What the exercise asks
Each line of the data should be repeated precisely.

Raw data
□ □ □

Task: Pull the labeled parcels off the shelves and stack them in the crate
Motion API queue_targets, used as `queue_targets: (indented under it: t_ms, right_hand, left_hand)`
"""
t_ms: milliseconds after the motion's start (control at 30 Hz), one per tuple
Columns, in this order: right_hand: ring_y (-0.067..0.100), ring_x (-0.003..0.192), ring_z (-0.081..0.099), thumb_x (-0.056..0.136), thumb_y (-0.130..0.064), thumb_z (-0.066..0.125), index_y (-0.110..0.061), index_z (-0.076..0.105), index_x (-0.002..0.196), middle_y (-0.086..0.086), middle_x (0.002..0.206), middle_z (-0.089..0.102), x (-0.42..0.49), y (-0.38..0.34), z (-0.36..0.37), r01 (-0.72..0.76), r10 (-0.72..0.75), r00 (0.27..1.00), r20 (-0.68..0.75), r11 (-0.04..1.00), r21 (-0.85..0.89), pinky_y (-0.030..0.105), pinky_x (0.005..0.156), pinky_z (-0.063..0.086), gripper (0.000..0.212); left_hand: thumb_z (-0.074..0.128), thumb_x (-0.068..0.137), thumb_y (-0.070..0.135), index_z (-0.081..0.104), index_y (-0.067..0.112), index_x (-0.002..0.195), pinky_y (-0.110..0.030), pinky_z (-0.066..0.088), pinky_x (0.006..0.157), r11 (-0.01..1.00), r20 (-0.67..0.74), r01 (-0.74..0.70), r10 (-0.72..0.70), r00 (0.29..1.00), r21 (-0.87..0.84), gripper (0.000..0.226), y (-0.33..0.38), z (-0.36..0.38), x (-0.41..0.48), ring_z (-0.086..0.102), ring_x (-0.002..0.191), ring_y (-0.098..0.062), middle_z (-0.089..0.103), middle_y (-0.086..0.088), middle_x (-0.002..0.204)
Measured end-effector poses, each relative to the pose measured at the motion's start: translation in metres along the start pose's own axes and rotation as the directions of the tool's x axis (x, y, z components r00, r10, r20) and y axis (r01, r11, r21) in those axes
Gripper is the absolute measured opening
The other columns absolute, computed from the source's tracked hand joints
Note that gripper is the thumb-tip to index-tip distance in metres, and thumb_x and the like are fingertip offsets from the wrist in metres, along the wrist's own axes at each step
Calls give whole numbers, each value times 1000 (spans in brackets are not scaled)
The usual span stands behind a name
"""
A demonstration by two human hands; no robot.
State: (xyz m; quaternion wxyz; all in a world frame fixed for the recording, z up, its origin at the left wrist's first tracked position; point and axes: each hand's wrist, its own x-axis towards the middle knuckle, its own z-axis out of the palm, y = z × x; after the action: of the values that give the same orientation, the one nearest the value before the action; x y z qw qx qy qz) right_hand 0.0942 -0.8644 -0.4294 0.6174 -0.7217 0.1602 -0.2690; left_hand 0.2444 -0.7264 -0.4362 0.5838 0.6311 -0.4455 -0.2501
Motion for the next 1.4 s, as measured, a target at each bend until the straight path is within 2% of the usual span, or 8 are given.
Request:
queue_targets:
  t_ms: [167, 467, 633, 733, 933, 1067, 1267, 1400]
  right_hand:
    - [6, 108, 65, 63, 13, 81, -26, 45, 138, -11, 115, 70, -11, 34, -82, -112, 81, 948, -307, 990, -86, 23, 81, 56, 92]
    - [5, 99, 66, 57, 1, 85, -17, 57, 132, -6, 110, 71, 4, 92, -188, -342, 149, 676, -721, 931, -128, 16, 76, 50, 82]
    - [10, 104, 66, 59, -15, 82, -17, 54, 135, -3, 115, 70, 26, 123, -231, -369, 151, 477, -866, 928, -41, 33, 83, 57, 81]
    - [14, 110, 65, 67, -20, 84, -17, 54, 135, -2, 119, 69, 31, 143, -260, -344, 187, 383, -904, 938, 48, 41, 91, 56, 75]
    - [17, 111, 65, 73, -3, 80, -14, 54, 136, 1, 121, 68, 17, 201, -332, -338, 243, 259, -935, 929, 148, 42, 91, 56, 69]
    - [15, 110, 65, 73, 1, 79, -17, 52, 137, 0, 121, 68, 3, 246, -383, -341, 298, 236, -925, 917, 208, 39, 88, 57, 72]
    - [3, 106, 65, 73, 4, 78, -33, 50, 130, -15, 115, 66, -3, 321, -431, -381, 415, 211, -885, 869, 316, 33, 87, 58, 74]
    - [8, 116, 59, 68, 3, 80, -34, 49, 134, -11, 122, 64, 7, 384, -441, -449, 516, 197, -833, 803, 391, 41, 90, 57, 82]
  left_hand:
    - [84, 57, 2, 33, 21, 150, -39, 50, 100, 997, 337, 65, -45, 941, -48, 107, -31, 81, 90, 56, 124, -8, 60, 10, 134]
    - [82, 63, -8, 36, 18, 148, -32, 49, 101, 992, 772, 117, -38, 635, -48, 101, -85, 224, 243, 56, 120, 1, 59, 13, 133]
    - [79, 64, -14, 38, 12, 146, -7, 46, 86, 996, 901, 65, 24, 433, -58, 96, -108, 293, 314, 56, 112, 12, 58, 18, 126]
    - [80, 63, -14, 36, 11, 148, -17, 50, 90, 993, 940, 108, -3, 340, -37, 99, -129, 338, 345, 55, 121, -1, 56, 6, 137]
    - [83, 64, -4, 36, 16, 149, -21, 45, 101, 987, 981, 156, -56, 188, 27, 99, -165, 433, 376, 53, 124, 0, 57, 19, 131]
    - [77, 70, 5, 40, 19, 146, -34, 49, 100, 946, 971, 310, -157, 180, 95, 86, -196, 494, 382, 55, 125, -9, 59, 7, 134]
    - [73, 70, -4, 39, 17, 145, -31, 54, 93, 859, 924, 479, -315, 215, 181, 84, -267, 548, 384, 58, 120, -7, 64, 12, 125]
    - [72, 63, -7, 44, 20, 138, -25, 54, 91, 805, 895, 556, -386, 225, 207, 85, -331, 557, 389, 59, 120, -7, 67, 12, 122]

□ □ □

Expected output
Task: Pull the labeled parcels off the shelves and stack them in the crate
Motion API queue_targets, used as `queue_targets: (indented under it: t_ms, right_hand, left_hand)`
"""
t_ms: milliseconds after the motion's start (control at 30 Hz), one per tuple
Columns, in this order: right_hand: ring_y (-0.067..0.100), ring_x (-0.003..0.192), ring_z (-0.081..0.099), thumb_x (-0.056..0.136), thumb_y (-0.130..0.064), thumb_z (-0.066..0.125), index_y (-0.110..0.061), index_z (-0.076..0.105), index_x (-0.002..0.196), middle_y (-0.086..0.086), middle_x (0.002..0.206), middle_z (-0.089..0.102), x (-0.42..0.49), y (-0.38..0.34), z (-0.36..0.37), r01 (-0.72..0.76), r10 (-0.72..0.75), r00 (0.27..1.00), r20 (-0.68..0.75), r11 (-0.04..1.00), r21 (-0.85..0.89), pinky_y (-0.030..0.105), pinky_x (0.005..0.156), pinky_z (-0.063..0.086), gripper (0.000..0.212); left_hand: thumb_z (-0.074..0.128), thumb_x (-0.068..0.137), thumb_y (-0.070..0.135), index_z (-0.081..0.104), index_y (-0.067..0.112), index_x (-0.002..0.195), pinky_y (-0.110..0.030), pinky_z (-0.066..0.088), pinky_x (0.006..0.157), r11 (-0.01..1.00), r20 (-0.67..0.74), r01 (-0.74..0.70), r10 (-0.72..0.70), r00 (0.29..1.00), r21 (-0.87..0.84), gripper (0.000..0.226), y (-0.33..0.38), z (-0.36..0.38), x (-0.41..0.48), ring_z (-0.086..0.102), ring_x (-0.002..0.191), ring_y (-0.098..0.062), middle_z (-0.089..0.103), middle_y (-0.086..0.088), middle_x (-0.002..0.204)
Measured end-effector poses, each relative to the pose measured at the motion's start: translation in metres along the start pose's own axes and rotation as the directions of the tool's x axis (x, y, z components r00, r10, r20) and y axis (r01, r11, r21) in those axes
Gripper is the absolute measured opening
The other columns absolute, computed from the source's tracked hand joints
Note that gripper is the thumb-tip to index-tip distance in metres, and thumb_x and the like are fingertip offsets from the wrist in metres, along the wrist's own axes at each step
Calls give whole numbers, each value times 1000 (spans in brackets are not scaled)
The usual span stands behind a name
"""
A demonstration by two human hands; no robot.
State: (xyz m; quaternion wxyz; all in a world frame fixed for the recording, z up, its origin at the left wrist's first tracked position; point and axes: each hand's wrist, its own x-axis towards the middle knuckle, its own z-axis out of the palm, y = z × x; after the action: of the values that give the same orientation, the one nearest the value before the action; x y z qw qx qy qz) right_hand 0.0942 -0.8644 -0.4294 0.6174 -0.7217 0.1602 -0.2690; left_hand 0.2444 -0.7264 -0.4362 0.5838 0.6311 -0.4455 -0.2501
Motion for the next 1.4 s, as measured, a target at each bend until the straight path is within 2% of the usual span, or 8 are given.
Request:
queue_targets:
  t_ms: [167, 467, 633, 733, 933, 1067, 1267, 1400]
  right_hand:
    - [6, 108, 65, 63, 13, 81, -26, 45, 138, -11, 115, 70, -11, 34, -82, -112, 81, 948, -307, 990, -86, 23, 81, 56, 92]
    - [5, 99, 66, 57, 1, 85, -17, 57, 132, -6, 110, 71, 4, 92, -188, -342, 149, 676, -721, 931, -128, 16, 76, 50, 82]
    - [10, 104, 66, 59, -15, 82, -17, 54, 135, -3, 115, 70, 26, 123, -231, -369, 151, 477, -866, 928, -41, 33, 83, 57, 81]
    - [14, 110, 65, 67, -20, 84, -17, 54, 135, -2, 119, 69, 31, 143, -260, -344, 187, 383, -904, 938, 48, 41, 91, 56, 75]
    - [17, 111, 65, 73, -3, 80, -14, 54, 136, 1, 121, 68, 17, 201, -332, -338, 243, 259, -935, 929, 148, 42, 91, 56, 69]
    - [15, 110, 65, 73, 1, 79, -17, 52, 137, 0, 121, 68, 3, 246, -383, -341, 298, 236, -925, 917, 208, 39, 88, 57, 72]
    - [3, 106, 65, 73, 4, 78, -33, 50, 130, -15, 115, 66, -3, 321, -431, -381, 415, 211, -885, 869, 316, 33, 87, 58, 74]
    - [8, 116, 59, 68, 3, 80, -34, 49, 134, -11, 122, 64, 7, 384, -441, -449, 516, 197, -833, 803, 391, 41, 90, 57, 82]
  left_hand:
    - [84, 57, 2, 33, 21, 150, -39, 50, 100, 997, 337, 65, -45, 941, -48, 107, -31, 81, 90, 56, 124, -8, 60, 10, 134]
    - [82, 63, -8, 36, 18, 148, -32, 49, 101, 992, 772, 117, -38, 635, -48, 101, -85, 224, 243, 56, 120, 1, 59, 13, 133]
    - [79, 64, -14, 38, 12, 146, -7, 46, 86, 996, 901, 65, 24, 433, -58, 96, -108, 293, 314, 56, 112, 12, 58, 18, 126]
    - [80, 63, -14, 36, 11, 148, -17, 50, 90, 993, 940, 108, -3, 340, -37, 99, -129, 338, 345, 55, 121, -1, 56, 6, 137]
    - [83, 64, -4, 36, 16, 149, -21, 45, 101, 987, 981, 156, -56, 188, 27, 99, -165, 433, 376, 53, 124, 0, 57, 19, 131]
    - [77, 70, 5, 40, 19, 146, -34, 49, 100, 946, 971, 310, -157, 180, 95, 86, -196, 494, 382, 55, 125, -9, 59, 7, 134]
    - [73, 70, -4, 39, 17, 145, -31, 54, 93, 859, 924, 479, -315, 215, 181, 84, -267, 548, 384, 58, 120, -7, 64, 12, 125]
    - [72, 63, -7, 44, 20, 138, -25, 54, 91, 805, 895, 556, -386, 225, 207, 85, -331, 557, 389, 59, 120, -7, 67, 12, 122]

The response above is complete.